Wherein the heater unit (10, 20) is a unit including the at least two heater groups including the at least one heater, wherein the first cycle including the denaturation step, the annealing step and / Area. The heater unit is repeatedly disposed in the heat block 100 at least two times. Preferably, the heater unit may be repeatedly disposed in the heat block 100 10 times, 20 times, 30 times, or 40 times, but the present invention is not limited thereto.

1, the thermal block 100 includes heater units 10 and 20 which are repeatedly arranged, two heater groups 110 and 120 respectively included therein, and one heater 111 and 121, respectively, Thereby sequentially providing a two-step temperature for performing the PCR, that is, one temperature of the denaturation step and one temperature of the annealing / extending step. For example, the first heater 111 maintains a temperature of 85 ° C to 105 ° C, preferably at 95 ° C, so that the first heater group 110 provides a temperature for performing the denaturation step, 2 heaters 121 are maintained at a temperature of 50 ° C to 80 ° C, preferably at 72 ° C, so that the second heater group 120 provides a temperature for performing the annealing / 100 sequentially provides a second-stage temperature for PCR execution in the first heater unit 10 and the second heater unit 20 in sequence.

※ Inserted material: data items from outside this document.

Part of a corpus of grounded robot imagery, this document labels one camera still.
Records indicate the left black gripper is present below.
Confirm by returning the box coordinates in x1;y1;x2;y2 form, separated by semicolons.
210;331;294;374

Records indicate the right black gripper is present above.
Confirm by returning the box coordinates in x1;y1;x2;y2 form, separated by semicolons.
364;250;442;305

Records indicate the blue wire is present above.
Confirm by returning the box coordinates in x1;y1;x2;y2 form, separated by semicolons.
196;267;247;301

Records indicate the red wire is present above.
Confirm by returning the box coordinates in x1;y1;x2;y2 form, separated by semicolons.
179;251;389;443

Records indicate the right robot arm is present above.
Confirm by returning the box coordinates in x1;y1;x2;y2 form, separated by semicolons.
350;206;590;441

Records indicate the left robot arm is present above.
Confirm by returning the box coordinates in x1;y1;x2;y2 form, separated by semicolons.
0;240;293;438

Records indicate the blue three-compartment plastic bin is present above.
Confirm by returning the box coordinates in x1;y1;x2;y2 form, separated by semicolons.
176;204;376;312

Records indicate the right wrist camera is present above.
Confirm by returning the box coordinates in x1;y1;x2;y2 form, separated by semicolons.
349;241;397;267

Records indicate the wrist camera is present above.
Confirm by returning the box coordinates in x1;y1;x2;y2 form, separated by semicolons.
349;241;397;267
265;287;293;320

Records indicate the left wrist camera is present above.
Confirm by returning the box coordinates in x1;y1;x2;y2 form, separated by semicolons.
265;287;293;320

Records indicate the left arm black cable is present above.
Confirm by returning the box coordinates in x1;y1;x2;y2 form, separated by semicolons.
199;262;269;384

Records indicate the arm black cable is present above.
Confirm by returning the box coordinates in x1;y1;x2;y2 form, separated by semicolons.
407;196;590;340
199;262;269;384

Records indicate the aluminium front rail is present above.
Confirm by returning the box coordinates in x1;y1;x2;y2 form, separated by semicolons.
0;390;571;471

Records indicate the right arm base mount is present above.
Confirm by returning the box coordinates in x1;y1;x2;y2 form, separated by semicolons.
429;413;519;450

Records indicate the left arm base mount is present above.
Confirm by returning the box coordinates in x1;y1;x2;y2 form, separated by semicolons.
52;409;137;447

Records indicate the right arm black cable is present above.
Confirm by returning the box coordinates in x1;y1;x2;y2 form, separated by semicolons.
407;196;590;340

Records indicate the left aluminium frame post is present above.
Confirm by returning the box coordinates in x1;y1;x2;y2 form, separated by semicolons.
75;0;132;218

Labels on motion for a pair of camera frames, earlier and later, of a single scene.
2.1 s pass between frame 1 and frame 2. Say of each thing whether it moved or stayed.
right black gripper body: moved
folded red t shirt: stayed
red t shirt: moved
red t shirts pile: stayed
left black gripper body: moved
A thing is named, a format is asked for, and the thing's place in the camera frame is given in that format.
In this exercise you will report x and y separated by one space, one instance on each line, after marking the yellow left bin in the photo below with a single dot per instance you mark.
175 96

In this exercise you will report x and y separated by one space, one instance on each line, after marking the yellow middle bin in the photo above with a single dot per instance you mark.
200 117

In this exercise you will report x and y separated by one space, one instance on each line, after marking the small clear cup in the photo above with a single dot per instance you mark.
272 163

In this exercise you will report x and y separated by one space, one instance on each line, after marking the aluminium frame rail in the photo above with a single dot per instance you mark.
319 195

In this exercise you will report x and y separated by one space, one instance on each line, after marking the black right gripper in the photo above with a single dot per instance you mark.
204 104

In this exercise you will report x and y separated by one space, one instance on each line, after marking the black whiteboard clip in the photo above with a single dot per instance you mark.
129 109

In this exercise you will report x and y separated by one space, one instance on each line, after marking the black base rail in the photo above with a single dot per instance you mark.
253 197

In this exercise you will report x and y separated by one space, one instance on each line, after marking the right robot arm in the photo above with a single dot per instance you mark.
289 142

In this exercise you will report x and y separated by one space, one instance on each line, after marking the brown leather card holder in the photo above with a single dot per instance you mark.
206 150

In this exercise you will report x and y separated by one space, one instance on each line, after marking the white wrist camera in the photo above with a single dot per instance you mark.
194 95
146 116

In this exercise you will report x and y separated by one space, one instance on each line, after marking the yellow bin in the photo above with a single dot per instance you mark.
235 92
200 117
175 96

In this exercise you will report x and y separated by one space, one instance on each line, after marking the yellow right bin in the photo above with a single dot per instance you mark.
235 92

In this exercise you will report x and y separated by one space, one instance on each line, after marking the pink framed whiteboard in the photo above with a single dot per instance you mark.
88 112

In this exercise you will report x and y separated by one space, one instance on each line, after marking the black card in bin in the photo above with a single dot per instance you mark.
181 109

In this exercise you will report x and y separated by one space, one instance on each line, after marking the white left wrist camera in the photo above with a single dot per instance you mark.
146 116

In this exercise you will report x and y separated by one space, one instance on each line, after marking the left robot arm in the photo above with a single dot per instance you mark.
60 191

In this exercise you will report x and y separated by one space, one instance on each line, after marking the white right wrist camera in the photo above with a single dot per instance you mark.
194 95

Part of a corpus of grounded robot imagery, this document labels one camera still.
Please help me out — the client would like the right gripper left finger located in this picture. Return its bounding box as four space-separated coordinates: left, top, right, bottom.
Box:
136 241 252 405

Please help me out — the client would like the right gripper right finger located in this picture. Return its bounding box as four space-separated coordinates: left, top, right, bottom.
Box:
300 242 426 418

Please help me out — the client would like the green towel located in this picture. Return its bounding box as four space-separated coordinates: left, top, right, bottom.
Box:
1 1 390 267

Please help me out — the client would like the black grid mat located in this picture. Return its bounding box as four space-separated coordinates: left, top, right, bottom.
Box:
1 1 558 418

2, the thermal block 100 includes heater units 10 and 20 which are repeatedly arranged, two heater groups 110 and 120 respectively included therein, and two heaters 111, 112, 121, and 122 to sequentially provide two temperatures for performing PCR, that is, two temperatures of the denaturation step and two annealing / lengthening steps. For example, the temperature of the first heater 111 is set to a temperature of 85 ° C to 105 ° C, and the temperature of the second heater 112 is set to be equal to or different from the temperature of the first heater 111 in the range of 85 ° C to 105 ° C. The third heater 121 provides a temperature of 1 to 50 ° C to 80 ° C, the fourth heater 122 provides a temperature of 50 ° C to 80 ° C, The second heater group 120 maintains a temperature equal to or different from the temperature of the third heater 121 in the range of 80 ° C to provide the temperature for performing the annealing / The temperature of the second heater unit 10 and the temperature of the second heater unit 20 are sequentially repeated.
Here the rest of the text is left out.